• DATA PROVIDED
__________________________________________________
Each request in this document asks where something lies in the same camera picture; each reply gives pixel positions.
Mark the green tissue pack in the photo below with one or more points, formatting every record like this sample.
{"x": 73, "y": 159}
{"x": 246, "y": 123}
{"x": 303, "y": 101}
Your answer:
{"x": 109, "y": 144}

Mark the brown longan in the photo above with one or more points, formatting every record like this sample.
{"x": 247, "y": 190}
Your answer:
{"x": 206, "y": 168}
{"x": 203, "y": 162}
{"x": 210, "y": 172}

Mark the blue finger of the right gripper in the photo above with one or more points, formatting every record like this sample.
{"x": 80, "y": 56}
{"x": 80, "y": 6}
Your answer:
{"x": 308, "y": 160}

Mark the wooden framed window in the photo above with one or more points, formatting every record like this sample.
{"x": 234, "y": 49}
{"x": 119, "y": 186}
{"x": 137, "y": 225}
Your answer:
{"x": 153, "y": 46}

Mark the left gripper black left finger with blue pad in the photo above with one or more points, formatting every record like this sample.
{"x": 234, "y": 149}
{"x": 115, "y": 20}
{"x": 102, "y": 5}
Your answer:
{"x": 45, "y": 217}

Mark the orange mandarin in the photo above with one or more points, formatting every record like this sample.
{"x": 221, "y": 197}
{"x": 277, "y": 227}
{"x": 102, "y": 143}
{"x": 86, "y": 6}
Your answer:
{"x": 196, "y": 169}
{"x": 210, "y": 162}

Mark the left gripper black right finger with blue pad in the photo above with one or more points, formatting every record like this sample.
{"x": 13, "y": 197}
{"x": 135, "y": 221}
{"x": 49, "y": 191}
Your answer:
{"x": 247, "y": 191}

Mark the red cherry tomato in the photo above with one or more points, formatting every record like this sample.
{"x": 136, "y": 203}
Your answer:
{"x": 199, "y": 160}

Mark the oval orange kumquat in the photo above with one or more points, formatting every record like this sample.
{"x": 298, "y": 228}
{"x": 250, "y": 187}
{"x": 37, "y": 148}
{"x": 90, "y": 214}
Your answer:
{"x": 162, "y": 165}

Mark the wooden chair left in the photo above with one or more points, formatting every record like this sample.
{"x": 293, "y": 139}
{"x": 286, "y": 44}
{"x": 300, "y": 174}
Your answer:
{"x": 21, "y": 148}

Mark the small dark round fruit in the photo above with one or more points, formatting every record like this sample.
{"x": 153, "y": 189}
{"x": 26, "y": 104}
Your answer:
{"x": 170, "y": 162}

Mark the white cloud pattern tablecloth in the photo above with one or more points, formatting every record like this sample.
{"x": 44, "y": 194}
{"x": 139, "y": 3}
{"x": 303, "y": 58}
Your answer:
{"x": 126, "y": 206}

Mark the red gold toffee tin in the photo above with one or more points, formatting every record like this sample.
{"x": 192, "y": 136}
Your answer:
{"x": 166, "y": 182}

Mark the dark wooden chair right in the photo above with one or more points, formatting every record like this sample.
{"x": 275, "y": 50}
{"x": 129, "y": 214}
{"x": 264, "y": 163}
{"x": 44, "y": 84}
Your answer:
__________________________________________________
• EXERCISE AIM
Set down exactly, and only, the lines from the one containing "Mark the oval" through the final line of the entries above.

• EXERCISE ANSWER
Mark the oval orange kumquat in the photo above with one or more points, formatting every record like this sample.
{"x": 298, "y": 228}
{"x": 250, "y": 187}
{"x": 37, "y": 148}
{"x": 90, "y": 214}
Your answer:
{"x": 162, "y": 165}

Mark the wooden chair left in the photo above with one or more points, formatting every record like this sample.
{"x": 293, "y": 139}
{"x": 286, "y": 44}
{"x": 300, "y": 174}
Your answer:
{"x": 21, "y": 148}

Mark the small dark round fruit in the photo above with one or more points, formatting every record like this sample.
{"x": 153, "y": 189}
{"x": 26, "y": 104}
Your answer:
{"x": 170, "y": 162}

Mark the white cloud pattern tablecloth in the photo above with one or more points, formatting every record like this sample.
{"x": 44, "y": 194}
{"x": 139, "y": 3}
{"x": 303, "y": 58}
Your answer:
{"x": 126, "y": 206}

Mark the red gold toffee tin in the photo above with one or more points, formatting every record like this sample.
{"x": 192, "y": 136}
Your answer:
{"x": 166, "y": 182}

Mark the dark wooden chair right in the photo above with one or more points, formatting every record like this sample.
{"x": 275, "y": 50}
{"x": 129, "y": 214}
{"x": 264, "y": 163}
{"x": 44, "y": 84}
Your answer:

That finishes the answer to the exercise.